Led Kaapana
For Hawaiian slack-key guitarist Led Kaapana, music has always had a strong family connection, which he celebrates on his nostalgic new album, Black Sand (Dancing Cat).
"My mom sang, and my dad played. I had a lot of aunties and uncles who played slack-key, and they all had their own styles," he explained. "My Uncle Fred would play about two in the morning and get everybody up to listen to him."
"Slack-key was always kept behind doors when I was growing up.You wouldn't hear it." |
Playing professionally by the time he was 15, in 1977 he formed Hui ‘Ohana, a trio with his twin brother and cousin that recorded 14 albums. Although no longer officially extant, they "get together once in a great while, for concerts and things like that," Kaapana said.
Following that, he put together another trio, I Kona, whose six recordings have paralleled Kaapana's solo career. As well as slack-key, he also plays autoharp, ukelele, bass, and steel guitar: "It sounds nice, playing slack-key on the steel. I've got an old Hilo Hawaiian steel, it's got a beautiful sound. You can just hear the notes just singing."
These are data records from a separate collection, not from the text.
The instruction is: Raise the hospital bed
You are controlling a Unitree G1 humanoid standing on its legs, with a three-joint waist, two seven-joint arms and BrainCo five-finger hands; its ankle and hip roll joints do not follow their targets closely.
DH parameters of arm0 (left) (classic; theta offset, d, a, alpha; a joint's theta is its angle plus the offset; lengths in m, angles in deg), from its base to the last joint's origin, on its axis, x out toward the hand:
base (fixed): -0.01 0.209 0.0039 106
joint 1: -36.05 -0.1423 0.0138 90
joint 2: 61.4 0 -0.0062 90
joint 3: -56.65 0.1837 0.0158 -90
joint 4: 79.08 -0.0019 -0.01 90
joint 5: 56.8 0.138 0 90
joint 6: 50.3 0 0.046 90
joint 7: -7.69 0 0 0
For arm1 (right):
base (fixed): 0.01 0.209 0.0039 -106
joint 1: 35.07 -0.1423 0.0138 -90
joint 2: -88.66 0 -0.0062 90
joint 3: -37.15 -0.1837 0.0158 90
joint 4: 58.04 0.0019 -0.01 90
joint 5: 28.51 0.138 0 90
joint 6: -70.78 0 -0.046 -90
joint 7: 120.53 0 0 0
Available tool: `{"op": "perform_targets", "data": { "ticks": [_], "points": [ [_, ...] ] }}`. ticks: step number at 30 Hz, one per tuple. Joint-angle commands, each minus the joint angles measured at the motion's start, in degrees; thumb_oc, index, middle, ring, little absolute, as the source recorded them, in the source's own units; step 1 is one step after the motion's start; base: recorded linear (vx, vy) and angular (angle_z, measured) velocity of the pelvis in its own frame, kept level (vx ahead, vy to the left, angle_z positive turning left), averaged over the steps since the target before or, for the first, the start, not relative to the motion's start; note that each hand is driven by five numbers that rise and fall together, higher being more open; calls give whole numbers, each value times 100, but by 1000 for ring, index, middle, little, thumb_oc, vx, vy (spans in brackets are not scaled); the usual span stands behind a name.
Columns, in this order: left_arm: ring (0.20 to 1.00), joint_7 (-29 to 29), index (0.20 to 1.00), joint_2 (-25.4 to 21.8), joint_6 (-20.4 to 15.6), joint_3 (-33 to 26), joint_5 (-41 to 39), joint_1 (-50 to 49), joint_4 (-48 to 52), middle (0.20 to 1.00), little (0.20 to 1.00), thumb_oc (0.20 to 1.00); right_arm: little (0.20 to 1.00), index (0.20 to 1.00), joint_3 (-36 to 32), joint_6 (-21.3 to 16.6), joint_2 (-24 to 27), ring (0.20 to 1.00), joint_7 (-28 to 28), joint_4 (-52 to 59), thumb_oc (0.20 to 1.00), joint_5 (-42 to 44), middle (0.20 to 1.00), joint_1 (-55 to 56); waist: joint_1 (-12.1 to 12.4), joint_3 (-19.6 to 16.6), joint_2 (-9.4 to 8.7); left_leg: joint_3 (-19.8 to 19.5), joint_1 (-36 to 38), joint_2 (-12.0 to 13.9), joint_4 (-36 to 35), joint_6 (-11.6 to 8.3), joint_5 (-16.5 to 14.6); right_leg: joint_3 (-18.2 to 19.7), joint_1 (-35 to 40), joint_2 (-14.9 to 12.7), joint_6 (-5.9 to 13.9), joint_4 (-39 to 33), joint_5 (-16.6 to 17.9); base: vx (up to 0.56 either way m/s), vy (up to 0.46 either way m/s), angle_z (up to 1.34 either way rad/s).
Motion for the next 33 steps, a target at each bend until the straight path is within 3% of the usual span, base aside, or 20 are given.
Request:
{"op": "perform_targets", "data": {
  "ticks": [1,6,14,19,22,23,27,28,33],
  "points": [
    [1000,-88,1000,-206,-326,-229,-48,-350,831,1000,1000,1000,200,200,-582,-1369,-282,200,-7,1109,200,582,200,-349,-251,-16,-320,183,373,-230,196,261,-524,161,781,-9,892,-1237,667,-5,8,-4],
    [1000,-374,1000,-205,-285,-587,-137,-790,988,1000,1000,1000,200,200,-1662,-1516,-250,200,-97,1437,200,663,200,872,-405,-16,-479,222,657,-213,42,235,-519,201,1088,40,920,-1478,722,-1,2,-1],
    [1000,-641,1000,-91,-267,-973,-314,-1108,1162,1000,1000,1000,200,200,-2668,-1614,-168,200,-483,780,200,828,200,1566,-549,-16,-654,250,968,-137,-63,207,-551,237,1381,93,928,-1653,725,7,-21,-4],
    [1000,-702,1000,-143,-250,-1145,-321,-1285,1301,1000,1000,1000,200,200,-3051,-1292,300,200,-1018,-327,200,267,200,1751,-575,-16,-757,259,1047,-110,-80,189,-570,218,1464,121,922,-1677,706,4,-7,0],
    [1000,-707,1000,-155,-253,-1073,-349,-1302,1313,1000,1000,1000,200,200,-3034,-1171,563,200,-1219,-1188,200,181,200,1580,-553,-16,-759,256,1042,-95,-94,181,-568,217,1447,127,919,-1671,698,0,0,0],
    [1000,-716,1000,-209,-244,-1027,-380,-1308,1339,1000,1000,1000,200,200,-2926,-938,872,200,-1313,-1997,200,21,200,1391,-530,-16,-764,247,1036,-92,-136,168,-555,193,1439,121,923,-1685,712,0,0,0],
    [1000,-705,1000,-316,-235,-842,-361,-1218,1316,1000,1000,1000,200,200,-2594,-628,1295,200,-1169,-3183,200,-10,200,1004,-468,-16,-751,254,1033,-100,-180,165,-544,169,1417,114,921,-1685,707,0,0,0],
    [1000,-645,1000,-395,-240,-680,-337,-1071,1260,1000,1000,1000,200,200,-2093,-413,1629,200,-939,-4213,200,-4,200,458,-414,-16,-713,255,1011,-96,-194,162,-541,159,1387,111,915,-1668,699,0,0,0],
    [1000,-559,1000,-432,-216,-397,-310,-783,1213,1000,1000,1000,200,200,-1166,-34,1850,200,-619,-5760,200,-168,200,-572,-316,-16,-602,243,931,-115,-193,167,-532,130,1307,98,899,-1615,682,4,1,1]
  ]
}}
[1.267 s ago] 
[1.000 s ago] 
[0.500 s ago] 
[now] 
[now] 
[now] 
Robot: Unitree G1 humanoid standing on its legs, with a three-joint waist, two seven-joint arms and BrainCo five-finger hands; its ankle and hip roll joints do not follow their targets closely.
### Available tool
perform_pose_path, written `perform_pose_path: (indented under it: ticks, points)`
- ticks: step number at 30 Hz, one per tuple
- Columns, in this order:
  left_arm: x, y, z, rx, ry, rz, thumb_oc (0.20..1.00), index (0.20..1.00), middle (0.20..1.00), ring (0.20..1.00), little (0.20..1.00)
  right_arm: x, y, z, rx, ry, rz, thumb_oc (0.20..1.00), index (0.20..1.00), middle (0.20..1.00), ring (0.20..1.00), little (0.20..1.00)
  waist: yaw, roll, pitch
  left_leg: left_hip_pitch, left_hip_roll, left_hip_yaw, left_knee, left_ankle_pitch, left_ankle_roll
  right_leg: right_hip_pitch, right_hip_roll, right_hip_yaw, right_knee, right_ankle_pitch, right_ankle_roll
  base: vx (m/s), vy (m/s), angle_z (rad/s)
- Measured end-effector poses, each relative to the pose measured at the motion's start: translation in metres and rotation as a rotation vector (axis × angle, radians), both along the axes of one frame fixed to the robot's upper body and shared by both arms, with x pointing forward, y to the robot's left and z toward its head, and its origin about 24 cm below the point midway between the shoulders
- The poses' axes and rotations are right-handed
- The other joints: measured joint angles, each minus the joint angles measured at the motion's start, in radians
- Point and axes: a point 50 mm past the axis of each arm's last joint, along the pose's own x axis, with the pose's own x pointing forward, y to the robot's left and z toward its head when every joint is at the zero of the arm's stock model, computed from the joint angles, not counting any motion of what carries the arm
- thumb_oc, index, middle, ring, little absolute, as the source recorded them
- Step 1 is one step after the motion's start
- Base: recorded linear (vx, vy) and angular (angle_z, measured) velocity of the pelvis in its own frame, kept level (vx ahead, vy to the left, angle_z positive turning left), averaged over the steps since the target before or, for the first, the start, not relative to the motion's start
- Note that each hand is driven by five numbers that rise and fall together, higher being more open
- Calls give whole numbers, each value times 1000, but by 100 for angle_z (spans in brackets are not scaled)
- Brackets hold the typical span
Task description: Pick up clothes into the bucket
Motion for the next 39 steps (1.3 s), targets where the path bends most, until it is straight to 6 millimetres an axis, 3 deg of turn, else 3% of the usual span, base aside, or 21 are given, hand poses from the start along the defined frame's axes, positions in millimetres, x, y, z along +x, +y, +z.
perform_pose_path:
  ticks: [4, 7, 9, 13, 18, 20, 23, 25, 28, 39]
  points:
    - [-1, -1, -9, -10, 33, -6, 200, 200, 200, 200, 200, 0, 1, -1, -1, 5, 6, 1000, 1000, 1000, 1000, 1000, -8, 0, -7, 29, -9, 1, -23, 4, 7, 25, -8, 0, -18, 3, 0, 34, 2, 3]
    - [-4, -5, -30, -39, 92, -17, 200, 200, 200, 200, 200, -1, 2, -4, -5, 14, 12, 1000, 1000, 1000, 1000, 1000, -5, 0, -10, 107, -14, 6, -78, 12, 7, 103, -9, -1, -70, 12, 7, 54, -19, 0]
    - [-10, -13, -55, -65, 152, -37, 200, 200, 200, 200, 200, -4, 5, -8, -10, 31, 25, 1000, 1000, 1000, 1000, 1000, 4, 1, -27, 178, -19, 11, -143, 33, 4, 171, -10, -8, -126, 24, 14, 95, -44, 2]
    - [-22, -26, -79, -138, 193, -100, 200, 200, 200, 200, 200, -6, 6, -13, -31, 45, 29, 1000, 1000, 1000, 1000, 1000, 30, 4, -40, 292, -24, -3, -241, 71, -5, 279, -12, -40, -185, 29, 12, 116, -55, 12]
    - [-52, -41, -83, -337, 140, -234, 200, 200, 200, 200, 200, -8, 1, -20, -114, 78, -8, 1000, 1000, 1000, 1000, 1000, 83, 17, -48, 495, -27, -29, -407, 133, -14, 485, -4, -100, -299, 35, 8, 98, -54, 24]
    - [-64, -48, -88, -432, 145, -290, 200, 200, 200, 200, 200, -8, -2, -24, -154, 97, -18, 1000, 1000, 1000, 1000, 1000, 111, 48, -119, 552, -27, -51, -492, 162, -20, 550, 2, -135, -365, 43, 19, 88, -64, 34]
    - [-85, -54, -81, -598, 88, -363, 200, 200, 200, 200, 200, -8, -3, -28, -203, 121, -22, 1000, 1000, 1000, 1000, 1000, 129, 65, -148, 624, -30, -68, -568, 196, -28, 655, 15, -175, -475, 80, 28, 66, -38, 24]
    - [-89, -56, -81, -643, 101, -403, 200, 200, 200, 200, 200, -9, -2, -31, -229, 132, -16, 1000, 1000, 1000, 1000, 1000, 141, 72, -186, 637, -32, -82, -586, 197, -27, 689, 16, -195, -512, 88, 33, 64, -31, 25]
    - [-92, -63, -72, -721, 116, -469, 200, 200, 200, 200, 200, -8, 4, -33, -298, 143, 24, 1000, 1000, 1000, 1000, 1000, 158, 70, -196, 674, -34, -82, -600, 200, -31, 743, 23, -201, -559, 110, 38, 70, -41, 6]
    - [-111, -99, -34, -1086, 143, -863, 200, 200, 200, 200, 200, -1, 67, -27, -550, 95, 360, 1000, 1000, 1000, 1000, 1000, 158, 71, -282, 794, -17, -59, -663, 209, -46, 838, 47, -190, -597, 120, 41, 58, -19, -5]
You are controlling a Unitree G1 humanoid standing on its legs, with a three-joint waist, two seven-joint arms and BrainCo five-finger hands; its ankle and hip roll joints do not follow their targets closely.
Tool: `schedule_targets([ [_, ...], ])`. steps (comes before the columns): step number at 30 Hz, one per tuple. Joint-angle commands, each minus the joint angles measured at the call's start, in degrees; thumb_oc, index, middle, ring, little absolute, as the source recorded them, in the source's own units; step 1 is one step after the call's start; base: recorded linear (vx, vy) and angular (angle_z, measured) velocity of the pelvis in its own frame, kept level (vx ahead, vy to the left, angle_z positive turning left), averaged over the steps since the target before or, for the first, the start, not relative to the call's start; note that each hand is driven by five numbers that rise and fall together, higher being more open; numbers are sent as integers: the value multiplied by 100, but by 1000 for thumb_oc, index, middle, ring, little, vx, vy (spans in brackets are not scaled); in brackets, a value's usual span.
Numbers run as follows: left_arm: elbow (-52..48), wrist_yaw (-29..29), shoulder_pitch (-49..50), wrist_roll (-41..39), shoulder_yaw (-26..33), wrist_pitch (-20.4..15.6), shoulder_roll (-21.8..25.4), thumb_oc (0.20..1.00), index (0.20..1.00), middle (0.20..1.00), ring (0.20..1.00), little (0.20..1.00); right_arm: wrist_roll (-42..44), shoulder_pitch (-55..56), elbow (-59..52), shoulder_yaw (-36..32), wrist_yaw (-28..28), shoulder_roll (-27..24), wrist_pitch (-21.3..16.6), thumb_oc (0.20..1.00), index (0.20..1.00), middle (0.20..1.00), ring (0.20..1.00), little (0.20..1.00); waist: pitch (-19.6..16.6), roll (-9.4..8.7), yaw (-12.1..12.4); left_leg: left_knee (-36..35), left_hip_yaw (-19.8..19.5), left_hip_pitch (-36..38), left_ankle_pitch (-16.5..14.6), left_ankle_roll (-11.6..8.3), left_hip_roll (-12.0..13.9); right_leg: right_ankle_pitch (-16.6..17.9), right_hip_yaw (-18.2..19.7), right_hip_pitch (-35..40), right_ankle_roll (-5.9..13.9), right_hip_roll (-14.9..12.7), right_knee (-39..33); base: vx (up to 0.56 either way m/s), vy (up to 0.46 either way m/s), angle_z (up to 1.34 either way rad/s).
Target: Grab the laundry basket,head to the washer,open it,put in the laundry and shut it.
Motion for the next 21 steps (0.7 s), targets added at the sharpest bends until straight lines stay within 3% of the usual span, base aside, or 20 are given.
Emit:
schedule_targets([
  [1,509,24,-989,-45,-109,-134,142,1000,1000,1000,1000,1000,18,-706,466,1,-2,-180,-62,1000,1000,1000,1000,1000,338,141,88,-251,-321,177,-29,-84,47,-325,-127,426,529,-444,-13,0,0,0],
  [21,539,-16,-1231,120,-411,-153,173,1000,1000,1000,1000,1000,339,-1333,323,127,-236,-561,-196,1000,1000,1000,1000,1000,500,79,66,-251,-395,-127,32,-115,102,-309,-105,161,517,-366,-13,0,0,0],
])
The guitar first arrived in the Hawaiian Islands in the 1830s with Mexican and Spanish cowboys. The natives later began loosening (‘slackening') the strings to give different tunings. While some great players of the past, like the late Gabby Pahinui, were acknowledged, it's only in recent years that the relaxed, sunny music has become a fully accepted art form.
"Slack-key was always kept behind doors when I was growing up," Kaapana reminisced. "You wouldn't hear it unless you went to a luau or party. Then each family would come out and for the night they'd play their own secret style."
While it's most widely associated with Hawaii, slack-key guitar exists all over the Pacific, as Kaapaana discovered when he visited Tahiti, and highlights on "Nui Papa." But he's a man who likes to make connections in his music, having recorded his last album in Nashville with the likes of dobro player Jerry Douglas and celebrated bluegrass fiddler Alison Krauss. To Kaapana it seemed a natural fit, given the "similar flavor because of the steel, and the way they slide it."
Black Sand returns him to Hawaii, and specifically the music he heard in Kalapana, the village with its black sand beach where he grew up. Destroyed in a 1992 volcanic eruption, the place lives on inside him as "the music I was brought up with. These are the memories I have."
Although the younger generation doesn't seem to show much interest in the slack-key tradition, Kaapana is proud of the changes he's helped to forge, even though he can no longer make a living at it - he has a day job as a mechanic.
"Today they teach slack-key at the University of Hawaii, and they're also teaching the Hawaiian language. It's good for the culture. All the great old-time players are dead now, so it's good they're finally teaching it after all these years. It will live on."